До Дарьи было каких-то два десятка шагов, но путь этот представился Кузьмичу очень долгим. Окружающее с поразительной отчетливостью и яркостью отпечатывалось в нем: и замусоренная, влажная земля под ногами; и серенькое апрельское небо; и красная, кирпичная стена овощехранилища; и Дарья на ее фоне в коричневом ватнике, синем платке и черных, резиновых, поблескивающих сапогах. Кузьмич не знал, что он скажет ей, что сделает, да и не думал об этом. Он знал одно — то чувство, которое он нес в себе, размоет, растопит, прорвет любую преграду.

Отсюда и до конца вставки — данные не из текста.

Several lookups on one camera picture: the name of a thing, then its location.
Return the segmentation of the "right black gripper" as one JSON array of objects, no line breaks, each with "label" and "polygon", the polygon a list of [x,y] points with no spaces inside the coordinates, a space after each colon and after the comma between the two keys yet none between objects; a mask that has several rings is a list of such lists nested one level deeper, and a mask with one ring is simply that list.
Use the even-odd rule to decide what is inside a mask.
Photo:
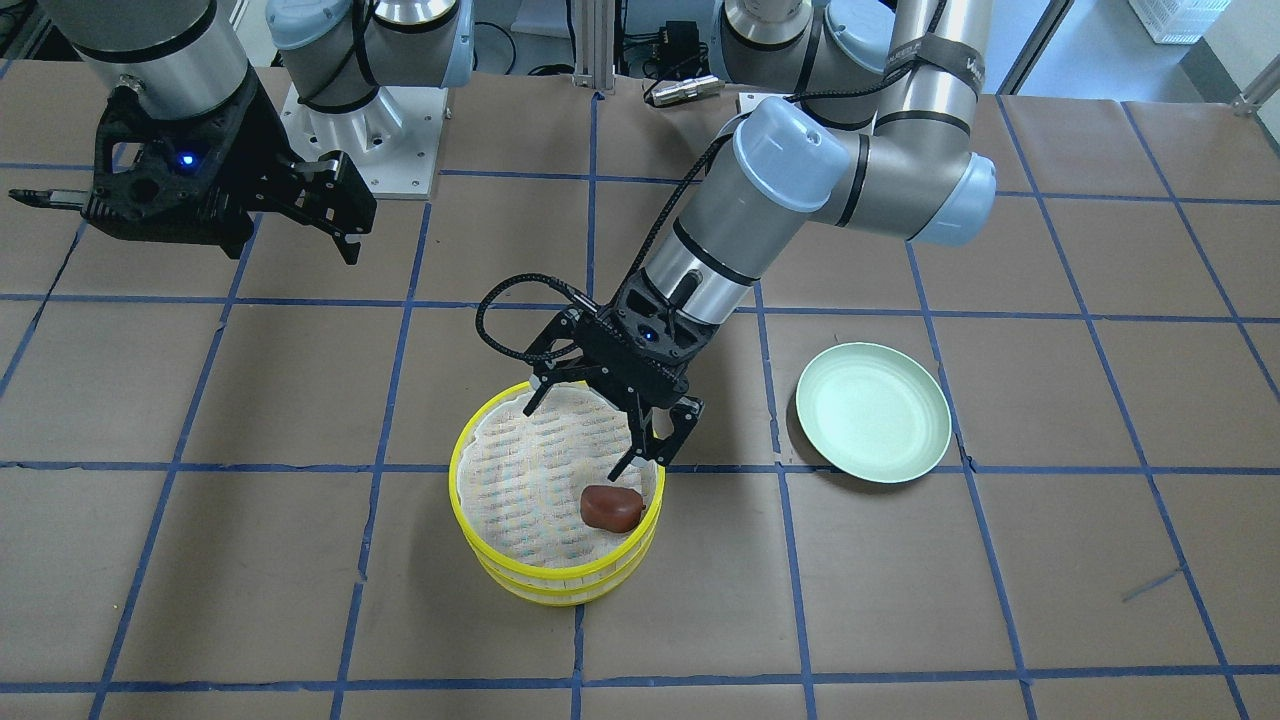
[{"label": "right black gripper", "polygon": [[300,160],[255,70],[212,110],[179,120],[151,117],[119,79],[79,214],[119,240],[218,246],[237,259],[253,233],[250,214],[269,210],[320,229],[356,265],[378,200],[347,152]]}]

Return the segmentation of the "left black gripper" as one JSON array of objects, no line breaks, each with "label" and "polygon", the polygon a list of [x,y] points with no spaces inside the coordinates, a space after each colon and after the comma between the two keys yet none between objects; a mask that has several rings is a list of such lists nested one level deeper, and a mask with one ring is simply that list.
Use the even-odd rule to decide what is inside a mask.
[{"label": "left black gripper", "polygon": [[[572,301],[529,345],[529,354],[548,355],[556,341],[568,340],[581,355],[534,363],[532,396],[524,415],[531,416],[559,384],[588,380],[613,404],[634,389],[637,395],[622,406],[630,446],[609,470],[608,482],[617,482],[631,466],[655,462],[666,468],[700,421],[703,401],[689,396],[687,369],[712,338],[712,324],[684,313],[644,270],[636,270],[614,301],[602,306]],[[657,407],[668,409],[667,436],[654,427]]]}]

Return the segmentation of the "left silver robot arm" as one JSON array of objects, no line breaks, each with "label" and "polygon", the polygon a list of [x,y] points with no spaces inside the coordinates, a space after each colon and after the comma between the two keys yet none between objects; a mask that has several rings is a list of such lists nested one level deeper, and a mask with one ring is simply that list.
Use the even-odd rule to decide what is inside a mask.
[{"label": "left silver robot arm", "polygon": [[893,240],[965,243],[995,202],[972,151],[988,1],[724,1],[733,82],[765,97],[733,118],[669,196],[613,296],[557,278],[567,306],[518,357],[539,407],[584,382],[627,418],[602,462],[672,461],[701,414],[687,368],[806,222]]}]

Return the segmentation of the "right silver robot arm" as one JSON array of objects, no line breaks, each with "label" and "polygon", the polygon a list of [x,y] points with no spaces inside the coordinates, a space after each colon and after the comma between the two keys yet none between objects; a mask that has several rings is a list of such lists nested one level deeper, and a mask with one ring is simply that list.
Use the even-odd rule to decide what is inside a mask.
[{"label": "right silver robot arm", "polygon": [[468,82],[471,1],[269,1],[296,106],[278,111],[219,1],[45,1],[109,95],[86,190],[12,190],[118,240],[239,259],[252,217],[321,231],[347,265],[396,163],[421,164],[410,99]]}]

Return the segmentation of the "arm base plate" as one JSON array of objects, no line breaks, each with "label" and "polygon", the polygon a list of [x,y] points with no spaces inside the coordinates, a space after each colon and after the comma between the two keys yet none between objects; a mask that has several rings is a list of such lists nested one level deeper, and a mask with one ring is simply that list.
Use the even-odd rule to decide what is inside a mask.
[{"label": "arm base plate", "polygon": [[325,114],[301,105],[292,87],[282,123],[291,146],[307,160],[346,152],[376,199],[426,201],[436,178],[448,100],[447,88],[384,87],[365,108]]}]

Спокойное дружелюбие, бывшее в лице, в глазах Дарьи, сменилось, когда он подошел к ней вплотную, недоумением, почти испугом…
— Трезвый я тогда был, — сказал Кузьмич словно бы даже с обидой. — Как стеклышко.
— Да я поняла. — Дарья тихо засмеялась, умащиваясь поудобнее. — Это я сначала подумала — либо пьяный, либо чокнутый. Глазищи уставил, белый весь…
— Побелеешь с тобой.
— А что, очень я тебе понравилась?
— Был грех.
— А теперь?
— Что толковать, сама разве не видишь?
— Вижу… — Она вновь засмеялась тихонько. — И услышать хочу.
Говорить об этом Кузьмич не умел, слова с языка не шли, совестно как-то было. А если иногда и ухитрялся что-нибудь из себя выдавить, то сказанное казалось таким жалким…
— Молчишь? Ну молчи, молчи. Я тебе тогда сама говорить буду.
— Что ж, давай.
— Знаешь, мне все в тебе мило. И что седой, и что худющий, вон, жилы одни… И что табаком от тебя пахнет. Мой старичок…
Кузьмич шевельнулся, но Дарья обняла его, прижимая к подушке.
— Ну, ну, не злись! Я ж и сама немолоденькая… А главное, знаешь что? Бесстрашный ты какой-то. Когда на картошке на этой, подошел, глянул, так у меня душа обмерла. Куда ж от такого геройского мужика денешься…
— Никуда.
— Вот и я говорю. А какой же ты молодым был, если подумать! Красного Знамени орден, да Славы, да медалей восемь. Шутка ли? Как только живой пришел?!